Reproduce the listing below exactly, minus its pictures.

• _Material provided_:
──────
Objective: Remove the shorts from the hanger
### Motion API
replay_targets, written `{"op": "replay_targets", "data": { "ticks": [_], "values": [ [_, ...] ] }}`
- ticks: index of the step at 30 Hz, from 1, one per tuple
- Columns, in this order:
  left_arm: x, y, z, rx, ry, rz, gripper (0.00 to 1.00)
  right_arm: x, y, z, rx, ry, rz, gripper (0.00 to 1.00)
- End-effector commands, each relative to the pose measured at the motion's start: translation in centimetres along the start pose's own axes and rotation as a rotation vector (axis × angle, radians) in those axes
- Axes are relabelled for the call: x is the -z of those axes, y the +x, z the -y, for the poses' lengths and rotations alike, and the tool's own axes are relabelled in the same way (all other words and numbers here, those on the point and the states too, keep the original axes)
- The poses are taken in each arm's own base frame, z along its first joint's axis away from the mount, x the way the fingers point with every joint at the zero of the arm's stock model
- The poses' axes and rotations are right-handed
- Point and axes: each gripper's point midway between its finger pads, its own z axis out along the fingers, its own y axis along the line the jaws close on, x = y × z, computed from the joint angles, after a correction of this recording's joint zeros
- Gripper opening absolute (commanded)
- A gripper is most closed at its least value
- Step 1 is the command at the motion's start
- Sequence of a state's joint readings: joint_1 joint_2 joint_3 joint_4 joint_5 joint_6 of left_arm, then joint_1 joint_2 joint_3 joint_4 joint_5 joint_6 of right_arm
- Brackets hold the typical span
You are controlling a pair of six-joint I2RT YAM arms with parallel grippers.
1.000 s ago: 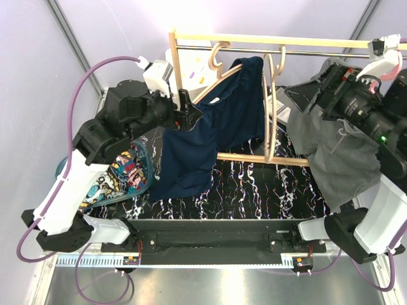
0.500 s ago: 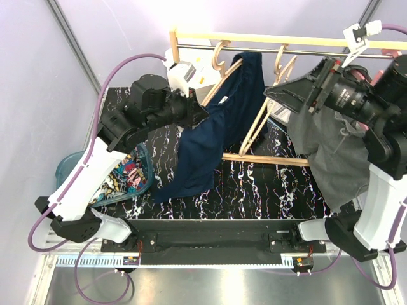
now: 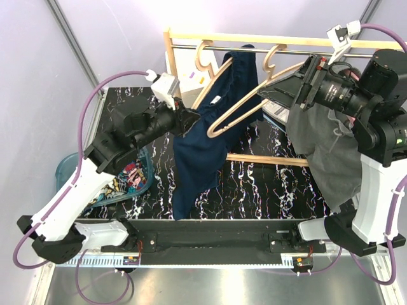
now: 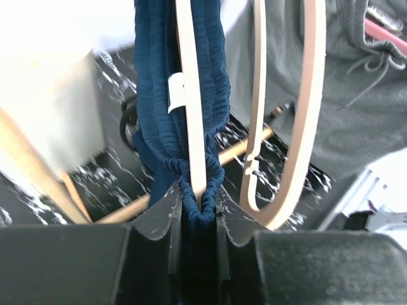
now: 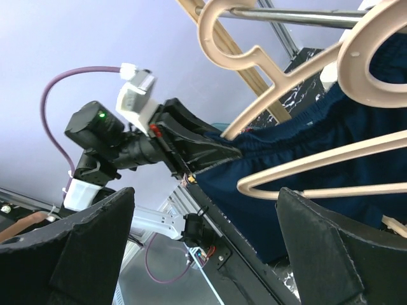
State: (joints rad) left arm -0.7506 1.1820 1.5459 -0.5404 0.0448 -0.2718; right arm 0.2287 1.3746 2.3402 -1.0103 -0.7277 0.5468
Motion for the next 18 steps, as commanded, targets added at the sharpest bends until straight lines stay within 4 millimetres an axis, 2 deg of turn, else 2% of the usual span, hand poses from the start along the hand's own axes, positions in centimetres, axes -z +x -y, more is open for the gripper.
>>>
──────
• _Problem solution_:
Objective: Remove the shorts from the hanger
### Motion API
replay_targets, written `{"op": "replay_targets", "data": { "ticks": [_], "values": [ [_, ...] ] }}`
- ticks: index of the step at 30 Hz, from 1, one per tuple
- Columns, in this order:
  left_arm: x, y, z, rx, ry, rz, gripper (0.00 to 1.00)
  right_arm: x, y, z, rx, ry, rz, gripper (0.00 to 1.00)
- End-effector commands, each relative to the pose measured at the motion's start: translation in centimetres along the start pose's own axes and rotation as a rotation vector (axis × angle, radians) in those axes
- Axes are relabelled for the call: x is the -z of those axes, y the +x, z the -y, for the poses' lengths and rotations alike, and the tool's own axes are relabelled in the same way (all other words and numbers here, those on the point and the states too, keep the original axes)
- The poses are taken in each arm's own base frame, z along its first joint's axis away from the mount, x the way the fingers point with every joint at the zero of the arm's stock model
- The poses' axes and rotations are right-handed
- Point and axes: each gripper's point midway between its finger pads, its own z axis out along the fingers, its own y axis along the line the jaws close on, x = y × z, computed from the joint angles, after a correction of this recording's joint zeros
- Gripper opening absolute (commanded)
- A gripper is most closed at its least value
- Step 1 is the command at the motion's start
- Sequence of a state's joint readings: joint_1 joint_2 joint_3 joint_4 joint_5 joint_6 of left_arm, then joint_1 joint_2 joint_3 joint_4 joint_5 joint_6 of right_arm
- Brackets hold the typical span
You are controlling a pair of six-joint I2RT YAM arms with parallel grippers.
1.000 s ago: 
0.500 s ago: 
now: 
now: 
now: 
State: (joints rad) left arm -0.7506 1.1820 1.5459 -0.5404 0.0448 -0.2718; right arm 0.2287 1.3746 2.3402 -1.0103 -0.7277 0.5468
Motion for the next 18 steps, as commanded, targets added at the sharpest bends until straight lines stay within 4 millimetres an axis, 2 deg of turn, else 2% of the usual span, hand poses from the start along the hand's own axes, positions in centimetres, axes -z +x -y, more is open for the gripper.
>>>

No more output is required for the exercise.